> Activity: Using the entries that follow, state how many lines contain the word "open". The response is that number and nothing more.
*** Raw data ***
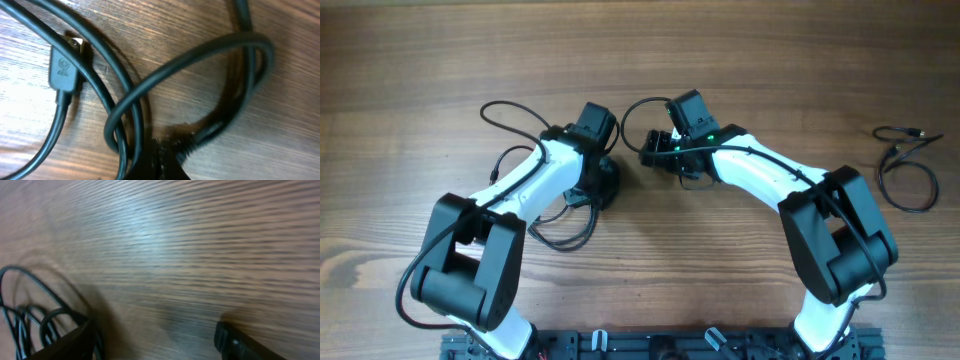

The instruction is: Untangle cables

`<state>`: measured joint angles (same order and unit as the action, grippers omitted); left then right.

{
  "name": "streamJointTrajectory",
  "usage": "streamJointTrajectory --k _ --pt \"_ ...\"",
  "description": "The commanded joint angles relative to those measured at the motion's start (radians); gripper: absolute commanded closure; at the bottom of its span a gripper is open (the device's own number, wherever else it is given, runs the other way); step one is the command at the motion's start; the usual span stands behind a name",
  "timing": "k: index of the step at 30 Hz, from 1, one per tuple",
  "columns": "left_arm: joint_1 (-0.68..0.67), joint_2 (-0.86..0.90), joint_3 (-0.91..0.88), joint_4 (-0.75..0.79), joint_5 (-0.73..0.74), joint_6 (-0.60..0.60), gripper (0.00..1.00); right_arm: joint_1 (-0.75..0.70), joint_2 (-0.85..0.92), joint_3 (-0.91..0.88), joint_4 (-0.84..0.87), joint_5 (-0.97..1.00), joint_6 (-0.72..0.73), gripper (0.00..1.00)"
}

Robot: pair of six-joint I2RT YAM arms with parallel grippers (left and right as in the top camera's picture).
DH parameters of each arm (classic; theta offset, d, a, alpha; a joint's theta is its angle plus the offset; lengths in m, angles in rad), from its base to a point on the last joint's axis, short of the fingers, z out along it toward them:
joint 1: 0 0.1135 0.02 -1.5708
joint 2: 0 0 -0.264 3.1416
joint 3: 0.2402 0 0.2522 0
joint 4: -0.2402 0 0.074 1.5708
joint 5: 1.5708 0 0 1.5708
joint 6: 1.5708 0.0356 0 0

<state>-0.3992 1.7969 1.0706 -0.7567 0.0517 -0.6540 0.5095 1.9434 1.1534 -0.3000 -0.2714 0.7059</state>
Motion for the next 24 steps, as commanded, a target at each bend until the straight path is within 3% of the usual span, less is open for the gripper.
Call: streamJointTrajectory --k 1,5,9,15,24 --pt "-0.003 -0.002 -0.06 0.059 0.011 -0.016 0.96 0.004 0.03 -0.017 0.012 -0.068 -0.104 0.25" --pt "-0.002 0.006 -0.067 0.093 0.0 -0.004 0.96 0.008 0.03 -0.017 0.02 -0.043 -0.104 0.25" --pt "0.005 -0.09 0.055 -0.016 0.034 0.021 0.96 0.008 0.03 -0.017 0.016 -0.015 -0.111 0.25" --pt "-0.014 -0.1 0.029 -0.148 0.038 0.022 0.96 0.01 0.03 -0.017 0.019 -0.03 -0.187 0.27" --pt "-0.014 -0.095 -0.125 -0.006 0.059 0.017 0.96 0.009 0.03 -0.017 0.027 -0.029 -0.208 0.29"
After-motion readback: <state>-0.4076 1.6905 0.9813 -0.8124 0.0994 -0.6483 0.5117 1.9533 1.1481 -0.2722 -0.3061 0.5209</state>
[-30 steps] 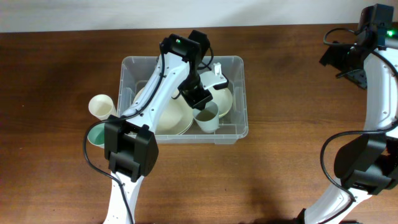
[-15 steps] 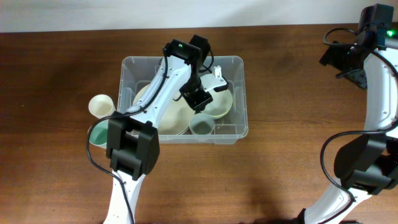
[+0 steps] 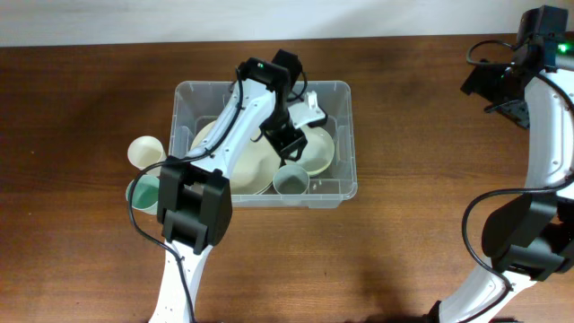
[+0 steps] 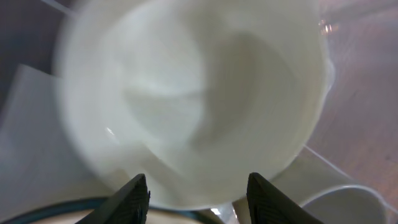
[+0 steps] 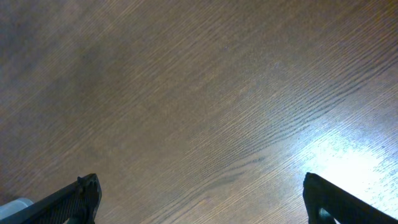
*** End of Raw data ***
> Task answer: 2